Праздник последнего помола (Роговой) - страница 224

— Благословляю, трижды благословляю… Знать, вспомнил все-таки, вспомнил, спасибо тебе.

— Здравствуй, Христя, доброго тебе утра, золотко!..

— И тебе доброе утро, Веремейчик, здравствуй!

— Наведаюсь-ка, думаю, поутру, чтобы дома застать. Может, вместе позавтракаем.

— Садись, садись, милый деверь… Только что это ты в такую рань?

— А ты подумай да вспомни. Хорошенько подумай, невестушка, с какой стати молоковоз Веремей Плюта заглянул к молочнице Христе Плютихе. Не с бухты-барахты, скажу я тебе, и не от нечего делать…

— Ничего мне, деверь, в голову не приходит. Ничегошеньки… Садись, да и все тут. Давно не захаживал, я уж соскучилась по тебе, а нынче, гляди-ка…

— Нынче же спас медовый, Христя.

— Верно, верно… По-старому, первое августа.

— Фаньку нашему года выходят.

— Ага… Фаньку, моему, сказать бы, незаконному мужу, а твоему родному брату. Закрутилась я, Веремейчик, закрутилась как белка в колесе. Некогда путем нос утереть. Что и надо бы помнить — вылетает из головы.

— Нету Фанька, будто и не было. Пропал Фанько, и собаки не гавкнули. В первый же день войны как в воду канул. Ни похоронки, ни без вести… А как он любил тебя, Христя! В каждом письме — низкий поклон. Мать наша, бывало, сокрушается: из-за Христи света белого не видит — вот как он любил тебя, Плютиха… Вот как любил!

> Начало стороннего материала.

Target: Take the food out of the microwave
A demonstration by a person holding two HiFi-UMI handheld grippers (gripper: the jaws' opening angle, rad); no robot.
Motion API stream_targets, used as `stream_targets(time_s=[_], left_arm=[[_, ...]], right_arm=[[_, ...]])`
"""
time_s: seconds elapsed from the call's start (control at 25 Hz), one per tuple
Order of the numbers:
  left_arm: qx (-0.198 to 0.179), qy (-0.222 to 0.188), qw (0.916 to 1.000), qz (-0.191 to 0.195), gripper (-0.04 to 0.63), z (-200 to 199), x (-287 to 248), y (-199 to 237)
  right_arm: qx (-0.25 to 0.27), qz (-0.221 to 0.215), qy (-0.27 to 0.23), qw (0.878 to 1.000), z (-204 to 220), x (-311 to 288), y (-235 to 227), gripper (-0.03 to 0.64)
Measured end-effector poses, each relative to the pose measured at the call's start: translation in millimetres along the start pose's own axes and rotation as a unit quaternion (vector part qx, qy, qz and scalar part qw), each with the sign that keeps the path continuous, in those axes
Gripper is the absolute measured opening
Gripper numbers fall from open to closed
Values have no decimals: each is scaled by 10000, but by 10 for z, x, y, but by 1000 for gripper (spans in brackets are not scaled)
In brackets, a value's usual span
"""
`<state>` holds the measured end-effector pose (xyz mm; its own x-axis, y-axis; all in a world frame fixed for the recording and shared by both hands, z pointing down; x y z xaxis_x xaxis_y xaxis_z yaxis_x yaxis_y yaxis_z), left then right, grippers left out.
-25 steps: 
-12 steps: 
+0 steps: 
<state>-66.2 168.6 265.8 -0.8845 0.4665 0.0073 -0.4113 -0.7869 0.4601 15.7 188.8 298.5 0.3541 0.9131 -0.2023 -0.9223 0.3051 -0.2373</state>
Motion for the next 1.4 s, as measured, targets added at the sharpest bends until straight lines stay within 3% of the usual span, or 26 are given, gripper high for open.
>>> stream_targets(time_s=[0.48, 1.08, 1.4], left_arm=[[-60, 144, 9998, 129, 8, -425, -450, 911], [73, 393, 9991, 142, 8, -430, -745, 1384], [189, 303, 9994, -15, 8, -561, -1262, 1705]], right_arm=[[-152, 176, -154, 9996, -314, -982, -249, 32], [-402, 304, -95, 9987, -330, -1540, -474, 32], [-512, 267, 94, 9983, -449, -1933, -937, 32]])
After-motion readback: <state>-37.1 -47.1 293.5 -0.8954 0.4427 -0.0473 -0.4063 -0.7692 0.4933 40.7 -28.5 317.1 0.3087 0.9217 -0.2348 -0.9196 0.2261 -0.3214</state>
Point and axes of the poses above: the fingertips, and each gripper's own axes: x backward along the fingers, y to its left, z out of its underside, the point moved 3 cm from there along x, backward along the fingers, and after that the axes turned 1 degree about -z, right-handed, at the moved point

— А я, грешная, Федора любила — Баглая Федора Лукьяновича. И теперь люблю. Хоть и умер давно — все равно люблю. И пока жива, любить буду… Упаси бог, как говорится: я вашего Фанька не хаю, куда там. Человек он хороший, святой, можно сказать, человек. Умный, и руки золотые, только слишком уж мягкий, мужчине таким быть не подобает. Не обнимет так, чтобы косточки захрустели, не разозлится хотя бы для виду, не доведет до слез своими выходками либо шутками, одно слово — Фанько. Прости меня, грешную, не следовало бы так о покойном, да что поделаешь, не умел он с нами, лукавыми, не умел. Не колотилось у меня сердце, не закипала кровь, когда он подходил ко мне. Пусть уж какую есть примет меня мать сыра земля, только Фанько не для меня. И я не для Фанька… Сама ему навязалась. Сдуру все сотворила, молода была, с жиру бесилась… Он мужчина видный, красивый… Ну и не удержалась. И не каюсь, Веремейчик. Нисколько не раскаиваюсь. По крайней мере, есть нынче с кем словом перемолвиться, ради кого жить.

Христя, не совладав с собой, тихо заплакала…

Они вышли во двор. За воротами на песке лежали Веремеевы Чумаки и сонно жевали жвачку. На телеге в два ряда стояли молочные бидоны. На них серебром белело матовое солнце. Оно только что взошло, и лучи его, распластавшиеся на прохладной, покрытой росой отаве, еще не грели. Растревоженная Христя села на телегу и сидела смирно, хоть и ожидала с нетерпением, пока Веремей примостится рядом и повезет ее по луговой накатанной дороге к летнему лагерю животноводов, расположенному над Сулой, все дальше и дальше от родной хаты, где нежданно-негаданно поднялись со дна ее души умолкнувшие было чувства и пахнуло полынью.